Non comprendo e non riesco ad accettare la mancanza di razionalità nell’approccio scientifico nella critica e commento di questi studi.
Il confronto del contenuto di arsenico nei cibi e nelle bevande, dovrebbe essere prima quantitativo, in base al consumo massimo giornaliero.
Quanta acqua consumiamo al giorno (da 1 a 2 litri al giorno?), quanto latte vegetale contenente il 10-17% di riso o di altro cereale si consuma al giorno (una o due tazze?), quanto malto di riso o altro cereale integrale si consuma al giorno per dolcificare un té o spalmato su di una fetta biscottata (1-2-3-4 cucchiaini al giorno?).
Poi il concetto qualitativo sul contenuto di arsenico nei prodotti raffinati ed in quelli integrali. Quali sono le differenze di contenuto di arsenico nei prodotti integrali convenzionali ed in quelli biologici? Dove si evidenziano le differenze di contenuto?
Queste battaglie ideologiche irrazionali e spesso preconcette, non giovano all’approccio scientifico ed alla credibilità di alcuni studi e della loro divulgazione.
Senza giudicare l’approccio poco razionale all’argomento, ma cosa centra il pregiudizio che il biologico vorrebbe che questi alimenti siano perfetti ed esenti da ogni contaminazione ambientale? Perché questa approccio ideologico contro alimenti, che se non sono esenti da contaminazioni ambientali inevitabili come l’acqua e l’aria, hanno però il pregio di evitare per principio e per metodo, tutte le altre contaminazioni chimiche che volontariamente l’agricoltura e la trasformazione convenzionale eseguono?

Valentina Murelli
Valentina Murelli
9 Marzo 2012 17:31

l’articolo non demonizza gli alimenti biologici, ma si limita a sottolineare il fatto che anche questi alimenti – spesso percepiti come più salutari degli altri – possono presentare qualche criticità.
Come riferito, la questione della quantità di Arsenico inorganico contenuta negli alimenti è piuttosto difficile da risolvere, dal punto di vista scientifico e da quello normativo.
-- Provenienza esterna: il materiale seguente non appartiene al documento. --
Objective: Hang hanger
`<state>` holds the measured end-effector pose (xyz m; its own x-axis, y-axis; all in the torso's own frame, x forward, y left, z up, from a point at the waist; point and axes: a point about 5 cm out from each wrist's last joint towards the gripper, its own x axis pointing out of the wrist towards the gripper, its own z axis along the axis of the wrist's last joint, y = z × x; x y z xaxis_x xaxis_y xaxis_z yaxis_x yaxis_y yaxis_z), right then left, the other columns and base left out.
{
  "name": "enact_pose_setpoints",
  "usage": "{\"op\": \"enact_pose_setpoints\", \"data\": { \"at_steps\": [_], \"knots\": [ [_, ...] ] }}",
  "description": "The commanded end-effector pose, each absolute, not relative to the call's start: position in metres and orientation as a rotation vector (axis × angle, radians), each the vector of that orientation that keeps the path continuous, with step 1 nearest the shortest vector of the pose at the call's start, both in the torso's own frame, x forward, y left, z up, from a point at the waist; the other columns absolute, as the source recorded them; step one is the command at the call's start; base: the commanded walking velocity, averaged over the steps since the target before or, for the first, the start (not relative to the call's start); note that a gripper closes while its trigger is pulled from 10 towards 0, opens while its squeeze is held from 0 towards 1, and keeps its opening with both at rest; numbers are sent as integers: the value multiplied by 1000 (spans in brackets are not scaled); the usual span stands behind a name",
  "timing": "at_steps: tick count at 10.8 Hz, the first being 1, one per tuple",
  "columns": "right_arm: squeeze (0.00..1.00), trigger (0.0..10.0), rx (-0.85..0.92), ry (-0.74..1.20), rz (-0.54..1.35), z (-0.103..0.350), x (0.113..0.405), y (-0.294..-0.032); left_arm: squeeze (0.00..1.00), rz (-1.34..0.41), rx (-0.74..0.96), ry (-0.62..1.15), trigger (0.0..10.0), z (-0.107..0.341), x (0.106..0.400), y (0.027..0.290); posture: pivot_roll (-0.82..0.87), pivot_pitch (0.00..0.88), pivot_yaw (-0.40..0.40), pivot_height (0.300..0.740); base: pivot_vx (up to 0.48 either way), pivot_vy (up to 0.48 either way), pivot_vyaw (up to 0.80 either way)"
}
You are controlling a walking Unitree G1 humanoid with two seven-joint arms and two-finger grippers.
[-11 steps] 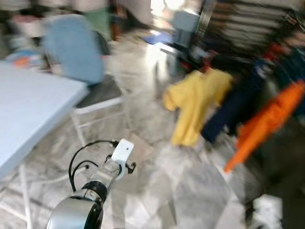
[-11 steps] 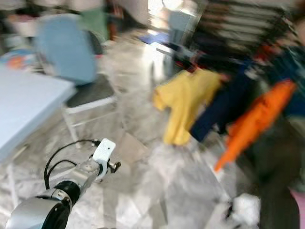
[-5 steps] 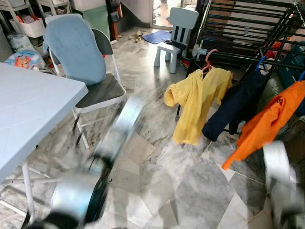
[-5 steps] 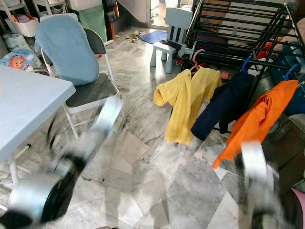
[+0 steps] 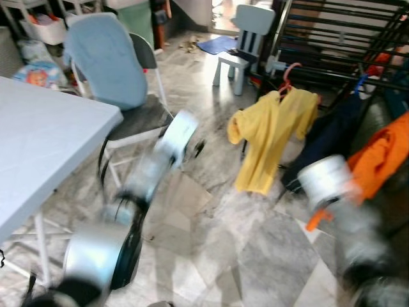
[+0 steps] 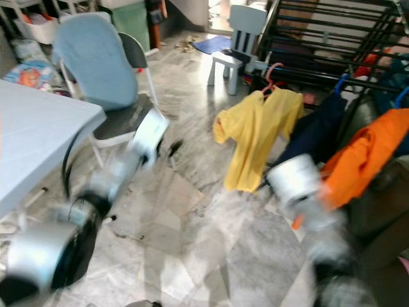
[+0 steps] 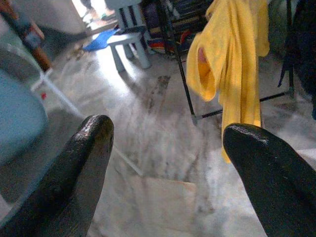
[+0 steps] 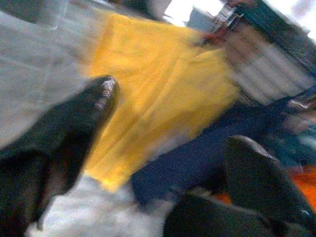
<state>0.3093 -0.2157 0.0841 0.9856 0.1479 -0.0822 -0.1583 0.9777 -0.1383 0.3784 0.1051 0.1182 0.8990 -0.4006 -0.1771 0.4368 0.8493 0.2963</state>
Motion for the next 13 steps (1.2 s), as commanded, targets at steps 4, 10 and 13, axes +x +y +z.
{"op": "enact_pose_setpoints", "data": {
  "at_steps": [4,10,13],
  "knots": [
    [0,10000,-157,-100,-58,119,264,-223,0,-377,321,27,10000,97,336,157,139,0,-87,740,0,0,0],
    [0,10000,-2,35,-229,103,189,-208,0,-346,146,81,10000,80,283,143,56,0,-92,740,0,0,0],
    [0,10000,-52,33,-292,106,172,-216,0,-387,170,127,10000,81,272,152,33,0,-37,740,0,0,0]
  ]
}}
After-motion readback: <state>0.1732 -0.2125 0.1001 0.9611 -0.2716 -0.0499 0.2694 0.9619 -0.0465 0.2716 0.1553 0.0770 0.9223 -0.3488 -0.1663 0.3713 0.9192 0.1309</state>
E’ difficile quantificare e porre dei limiti però ci è sembrato opportuno segnalare – come riportato nello studio – che alcuni alimenti possono contenere più arsenico di altri. In alcune situazioni (per esempio bambini alimentati con bevande a base vegetale, magari prevalentemente riso) questo aspetto dovrebbe essere tenuto in considerazione.